In the data, find each line where the word "more" appears and list that line.

Data excerpts:
═══
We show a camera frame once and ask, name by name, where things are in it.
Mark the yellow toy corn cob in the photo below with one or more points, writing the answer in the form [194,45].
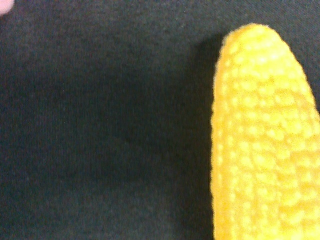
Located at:
[265,154]

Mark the black tablecloth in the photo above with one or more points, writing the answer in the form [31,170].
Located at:
[105,110]

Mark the pink white mug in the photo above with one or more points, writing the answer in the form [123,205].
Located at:
[6,6]

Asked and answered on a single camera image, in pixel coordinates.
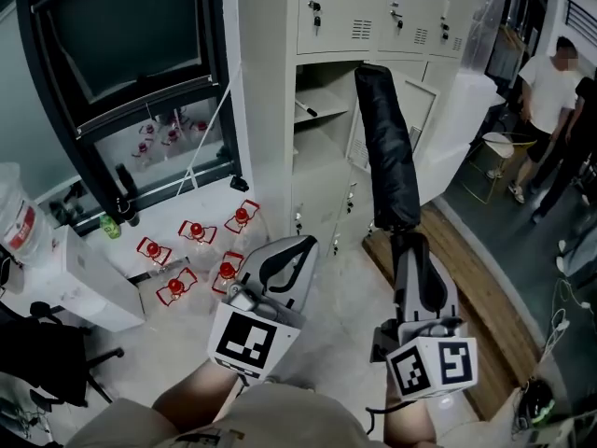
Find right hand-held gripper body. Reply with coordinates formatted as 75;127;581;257
384;316;480;404

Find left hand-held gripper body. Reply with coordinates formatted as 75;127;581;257
207;280;305;383

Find black umbrella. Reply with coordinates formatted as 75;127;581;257
353;63;421;298

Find grey metal locker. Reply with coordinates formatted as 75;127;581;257
235;0;495;259

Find person's left forearm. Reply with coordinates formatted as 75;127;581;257
151;357;246;427

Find person's right forearm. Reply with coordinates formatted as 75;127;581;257
382;395;438;448

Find clear water jug red cap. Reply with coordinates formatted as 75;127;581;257
134;235;174;270
177;218;218;247
210;249;246;296
223;198;261;235
155;266;199;308

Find wooden floor platform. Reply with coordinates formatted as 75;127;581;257
362;202;543;422

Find person's beige shirt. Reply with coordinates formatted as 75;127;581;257
64;383;481;448

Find black helmet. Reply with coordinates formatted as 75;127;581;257
516;377;557;427

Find black thermos bottle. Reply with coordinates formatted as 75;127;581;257
114;162;142;229

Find green drink bottle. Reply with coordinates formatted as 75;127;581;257
99;214;122;241

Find white stool gold legs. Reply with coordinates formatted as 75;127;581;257
465;130;538;205

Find white cardboard box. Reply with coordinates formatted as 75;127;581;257
0;225;146;334

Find black office chair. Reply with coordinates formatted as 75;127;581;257
0;300;126;409

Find large water barrel red label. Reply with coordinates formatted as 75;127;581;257
0;161;50;270

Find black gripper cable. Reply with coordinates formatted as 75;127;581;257
365;399;414;436

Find white power cables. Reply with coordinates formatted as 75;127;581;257
540;238;596;368

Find white blind cord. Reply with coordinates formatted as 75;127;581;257
175;80;233;196

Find black window frame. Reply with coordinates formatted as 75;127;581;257
15;0;244;238

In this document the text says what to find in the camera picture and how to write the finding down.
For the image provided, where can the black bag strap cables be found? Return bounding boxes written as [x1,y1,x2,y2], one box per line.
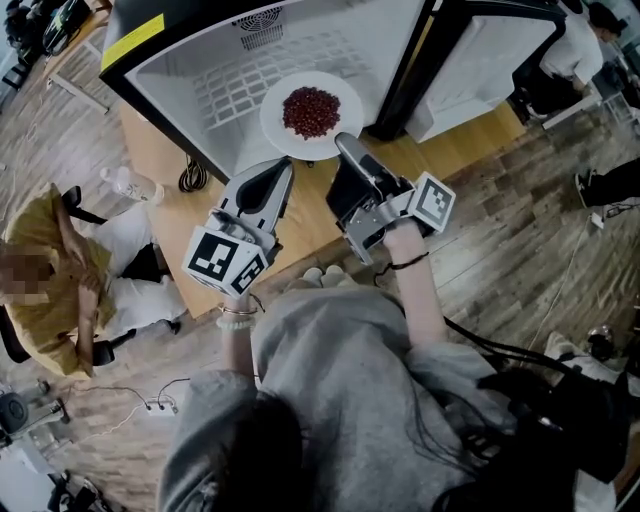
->
[444,317,582,377]

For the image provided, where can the light wooden table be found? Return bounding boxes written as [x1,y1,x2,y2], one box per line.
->
[118,99,529,321]

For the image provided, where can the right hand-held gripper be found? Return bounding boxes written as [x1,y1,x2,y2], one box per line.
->
[326,132,457,266]

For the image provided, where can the white power strip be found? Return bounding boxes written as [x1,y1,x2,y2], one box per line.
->
[144,397,179,418]

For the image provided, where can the yellow warning sticker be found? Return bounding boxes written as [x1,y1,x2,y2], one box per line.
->
[101,13,167,74]

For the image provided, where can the grey floor equipment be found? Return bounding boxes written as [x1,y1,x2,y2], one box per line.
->
[0,379,72,451]

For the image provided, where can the wooden side desk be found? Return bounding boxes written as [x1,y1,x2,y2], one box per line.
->
[44,0,112,115]

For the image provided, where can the coiled black power cable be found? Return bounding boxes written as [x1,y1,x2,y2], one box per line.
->
[177,154,209,194]

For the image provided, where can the white appliance with clear dome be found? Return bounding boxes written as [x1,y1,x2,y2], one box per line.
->
[544,324,640,382]

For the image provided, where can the white bead bracelet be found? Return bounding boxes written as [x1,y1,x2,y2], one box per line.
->
[215,315,257,332]

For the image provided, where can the person's right forearm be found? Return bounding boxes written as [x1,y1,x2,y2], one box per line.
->
[389,254,449,350]

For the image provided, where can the black shoulder bag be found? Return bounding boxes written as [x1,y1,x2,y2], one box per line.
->
[477,367,640,512]

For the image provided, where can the black green backpack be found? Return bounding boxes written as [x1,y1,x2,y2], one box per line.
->
[42,0,92,57]

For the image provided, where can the white floor cable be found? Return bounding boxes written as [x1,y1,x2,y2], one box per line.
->
[527,224,597,352]

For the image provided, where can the black office chair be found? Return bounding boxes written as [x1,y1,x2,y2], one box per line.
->
[0,185,182,369]

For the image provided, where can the pile of dark red beans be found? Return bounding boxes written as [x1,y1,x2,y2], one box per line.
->
[281,86,343,142]

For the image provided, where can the person's grey shirt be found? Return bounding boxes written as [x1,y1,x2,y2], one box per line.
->
[158,287,516,512]

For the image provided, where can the thin black floor cable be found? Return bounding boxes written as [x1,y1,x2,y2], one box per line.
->
[64,377,192,409]

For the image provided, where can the person's left forearm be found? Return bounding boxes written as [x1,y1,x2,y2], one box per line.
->
[217,293,259,375]

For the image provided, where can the black mini fridge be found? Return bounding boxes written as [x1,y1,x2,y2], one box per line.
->
[99,0,569,184]

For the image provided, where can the clear plastic bottle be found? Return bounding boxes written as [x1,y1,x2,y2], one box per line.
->
[99,166,167,207]

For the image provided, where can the white round plate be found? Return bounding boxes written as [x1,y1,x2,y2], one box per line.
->
[258,70,365,162]

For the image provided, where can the person's right hand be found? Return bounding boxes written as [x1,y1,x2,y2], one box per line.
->
[383,218,430,267]

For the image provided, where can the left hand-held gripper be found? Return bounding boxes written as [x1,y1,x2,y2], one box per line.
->
[182,157,295,300]
═══
▸ **RESULT OF THIS TASK**:
Mark the yellow toy corn cob in the photo below with one or more points, writing the answer in the form [194,45].
Mark the black tablecloth in the photo above with one or more points, writing the answer in the form [31,170].
Mark the pink white mug in the photo above with one or more points, writing the answer in the form [123,205].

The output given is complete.